* What is expected
Repeat only the stretch of lines below that runs from the line with "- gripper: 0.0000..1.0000" through the line with "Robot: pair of", unaltered.
============================================================
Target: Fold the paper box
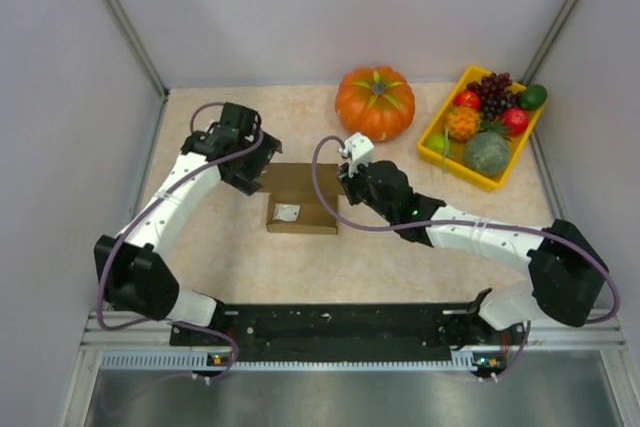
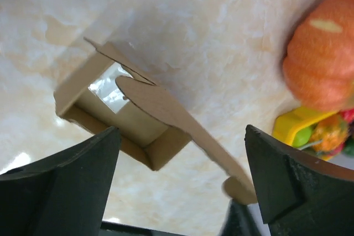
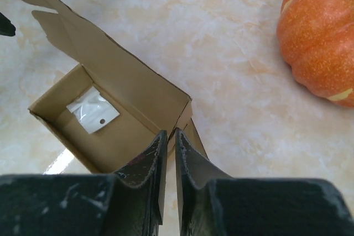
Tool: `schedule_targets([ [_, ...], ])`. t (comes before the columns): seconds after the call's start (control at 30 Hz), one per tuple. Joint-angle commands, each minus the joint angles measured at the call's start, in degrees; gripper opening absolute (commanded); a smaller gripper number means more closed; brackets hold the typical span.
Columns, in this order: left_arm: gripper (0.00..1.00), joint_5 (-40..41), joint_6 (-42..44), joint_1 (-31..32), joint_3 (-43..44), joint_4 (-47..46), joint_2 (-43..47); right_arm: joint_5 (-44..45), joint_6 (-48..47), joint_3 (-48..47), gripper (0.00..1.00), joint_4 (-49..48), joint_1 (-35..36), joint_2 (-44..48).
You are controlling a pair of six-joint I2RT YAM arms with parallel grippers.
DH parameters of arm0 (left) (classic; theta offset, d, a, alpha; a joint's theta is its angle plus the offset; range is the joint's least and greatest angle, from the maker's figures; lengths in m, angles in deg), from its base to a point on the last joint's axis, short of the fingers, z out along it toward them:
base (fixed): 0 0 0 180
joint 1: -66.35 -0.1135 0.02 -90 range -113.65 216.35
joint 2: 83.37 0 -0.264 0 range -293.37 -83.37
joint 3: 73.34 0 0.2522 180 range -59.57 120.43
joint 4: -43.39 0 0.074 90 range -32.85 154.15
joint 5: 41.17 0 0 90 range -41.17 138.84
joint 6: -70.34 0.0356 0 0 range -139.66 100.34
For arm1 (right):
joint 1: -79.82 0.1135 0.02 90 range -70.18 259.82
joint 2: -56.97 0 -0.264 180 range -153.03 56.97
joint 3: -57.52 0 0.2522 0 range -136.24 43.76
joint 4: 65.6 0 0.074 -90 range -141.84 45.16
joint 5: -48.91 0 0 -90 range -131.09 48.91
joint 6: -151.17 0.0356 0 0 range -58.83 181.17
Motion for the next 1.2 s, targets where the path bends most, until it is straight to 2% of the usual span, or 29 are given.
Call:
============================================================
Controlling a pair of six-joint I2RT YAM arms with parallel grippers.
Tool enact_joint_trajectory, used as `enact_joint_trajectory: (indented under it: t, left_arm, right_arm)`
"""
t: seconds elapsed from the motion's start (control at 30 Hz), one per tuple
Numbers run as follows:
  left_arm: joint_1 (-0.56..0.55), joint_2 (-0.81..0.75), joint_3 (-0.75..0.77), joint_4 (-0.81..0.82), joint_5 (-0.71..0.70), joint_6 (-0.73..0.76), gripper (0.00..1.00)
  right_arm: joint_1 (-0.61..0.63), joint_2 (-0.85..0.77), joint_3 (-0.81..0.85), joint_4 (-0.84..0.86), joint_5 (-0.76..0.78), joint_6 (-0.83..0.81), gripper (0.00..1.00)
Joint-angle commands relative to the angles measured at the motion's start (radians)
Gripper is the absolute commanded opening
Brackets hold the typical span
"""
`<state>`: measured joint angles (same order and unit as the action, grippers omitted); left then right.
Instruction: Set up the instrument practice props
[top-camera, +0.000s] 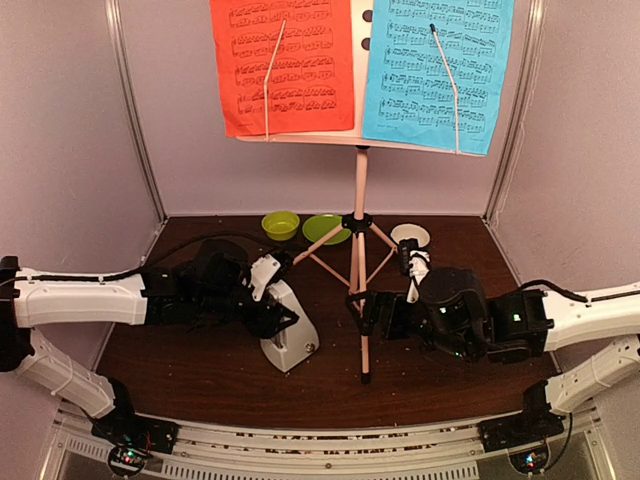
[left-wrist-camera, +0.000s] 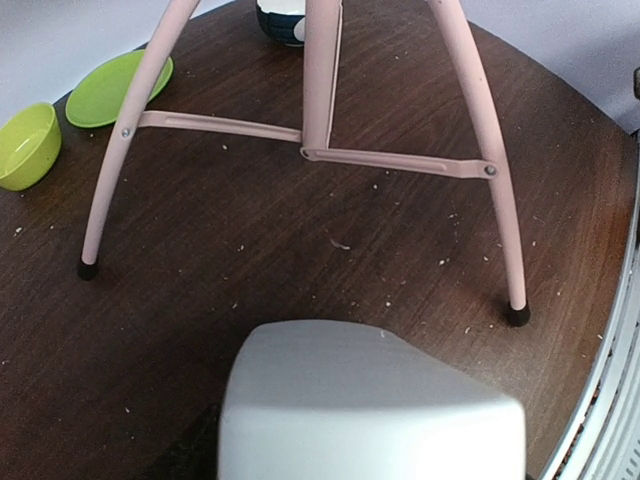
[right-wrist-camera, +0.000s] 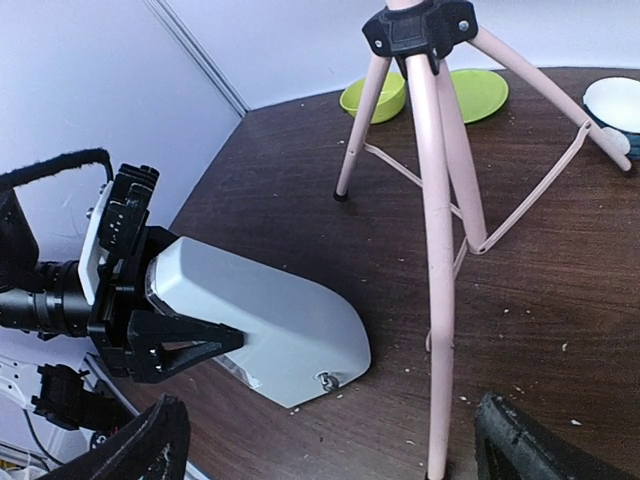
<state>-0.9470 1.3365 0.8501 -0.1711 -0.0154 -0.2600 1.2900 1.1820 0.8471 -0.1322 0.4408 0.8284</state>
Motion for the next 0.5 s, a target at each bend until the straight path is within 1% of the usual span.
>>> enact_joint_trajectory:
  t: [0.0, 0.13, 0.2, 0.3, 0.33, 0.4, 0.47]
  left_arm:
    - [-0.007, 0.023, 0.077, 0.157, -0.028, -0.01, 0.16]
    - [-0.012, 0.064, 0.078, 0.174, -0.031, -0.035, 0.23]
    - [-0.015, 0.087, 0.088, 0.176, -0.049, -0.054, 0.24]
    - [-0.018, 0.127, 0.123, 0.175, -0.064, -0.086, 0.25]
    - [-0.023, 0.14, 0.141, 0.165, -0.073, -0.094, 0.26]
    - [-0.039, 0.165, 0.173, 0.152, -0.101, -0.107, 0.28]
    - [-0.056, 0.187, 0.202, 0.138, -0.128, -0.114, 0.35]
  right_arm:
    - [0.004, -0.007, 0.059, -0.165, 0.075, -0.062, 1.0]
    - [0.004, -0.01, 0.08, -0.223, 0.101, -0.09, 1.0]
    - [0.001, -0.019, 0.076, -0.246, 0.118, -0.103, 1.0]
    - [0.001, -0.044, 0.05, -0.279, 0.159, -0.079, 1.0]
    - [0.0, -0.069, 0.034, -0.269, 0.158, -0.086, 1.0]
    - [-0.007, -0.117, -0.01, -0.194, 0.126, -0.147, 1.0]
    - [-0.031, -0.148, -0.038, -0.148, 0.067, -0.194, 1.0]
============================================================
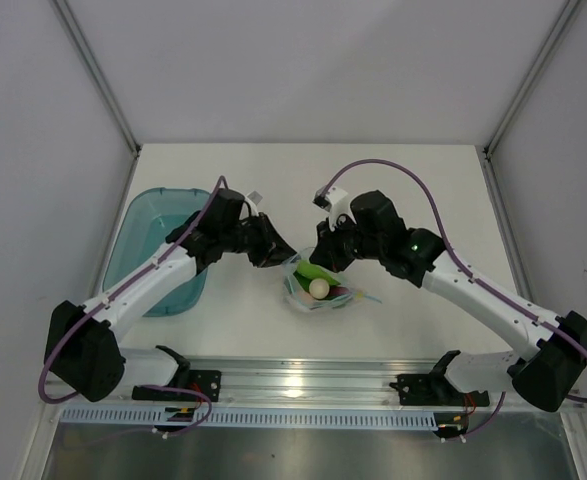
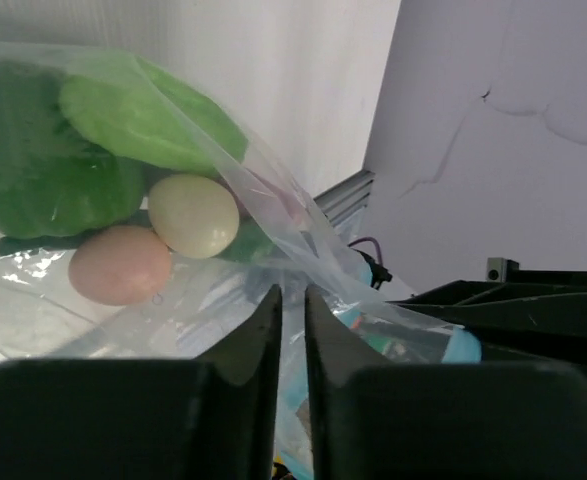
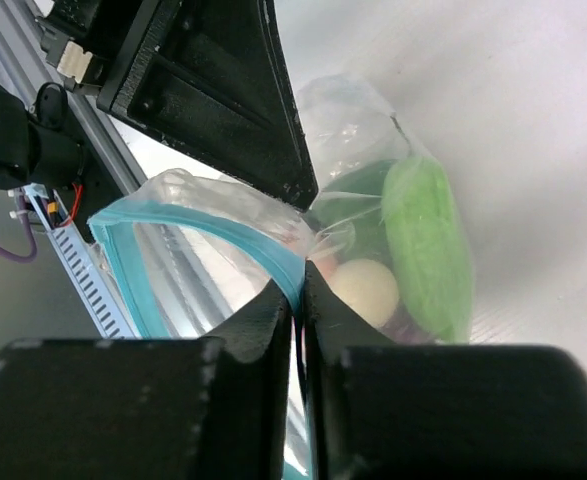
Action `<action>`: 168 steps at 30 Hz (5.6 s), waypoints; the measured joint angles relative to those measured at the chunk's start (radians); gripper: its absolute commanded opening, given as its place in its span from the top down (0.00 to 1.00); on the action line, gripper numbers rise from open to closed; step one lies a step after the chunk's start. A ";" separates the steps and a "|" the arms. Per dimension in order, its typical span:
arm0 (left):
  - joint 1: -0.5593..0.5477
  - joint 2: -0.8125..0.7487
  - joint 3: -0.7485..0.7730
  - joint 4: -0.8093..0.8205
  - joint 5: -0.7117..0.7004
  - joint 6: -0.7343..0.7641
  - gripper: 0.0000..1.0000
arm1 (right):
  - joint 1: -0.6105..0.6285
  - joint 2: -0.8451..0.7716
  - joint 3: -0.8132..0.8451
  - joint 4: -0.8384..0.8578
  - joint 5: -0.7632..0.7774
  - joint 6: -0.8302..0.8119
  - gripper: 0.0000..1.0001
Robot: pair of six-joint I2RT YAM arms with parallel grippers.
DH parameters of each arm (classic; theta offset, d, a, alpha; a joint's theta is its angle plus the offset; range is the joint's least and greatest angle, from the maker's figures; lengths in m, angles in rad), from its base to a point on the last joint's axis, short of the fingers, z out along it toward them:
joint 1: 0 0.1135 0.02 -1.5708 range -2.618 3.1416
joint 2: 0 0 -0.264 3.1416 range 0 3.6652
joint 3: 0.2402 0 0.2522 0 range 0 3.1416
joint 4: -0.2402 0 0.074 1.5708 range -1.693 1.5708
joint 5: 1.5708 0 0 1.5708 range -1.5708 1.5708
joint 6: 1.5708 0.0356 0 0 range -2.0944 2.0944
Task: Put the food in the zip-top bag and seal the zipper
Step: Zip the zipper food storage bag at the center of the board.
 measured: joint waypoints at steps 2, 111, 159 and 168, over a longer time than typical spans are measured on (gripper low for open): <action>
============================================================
* Task answer
  - gripper: 0.0000..1.0000
arm1 (right):
  - joint 1: -0.6105..0.6285
  - joint 2: -0.8451..0.7716
  - joint 3: -0.8132..0.8451
  - joint 4: -0.8384..0.8578
  - joint 5: -0.7632..0.7774
  - joint 6: -0.8302..0.8119
  - gripper: 0.0000..1.0001
Robot: pair of six-joint I2RT YAM arms with parallel grippers.

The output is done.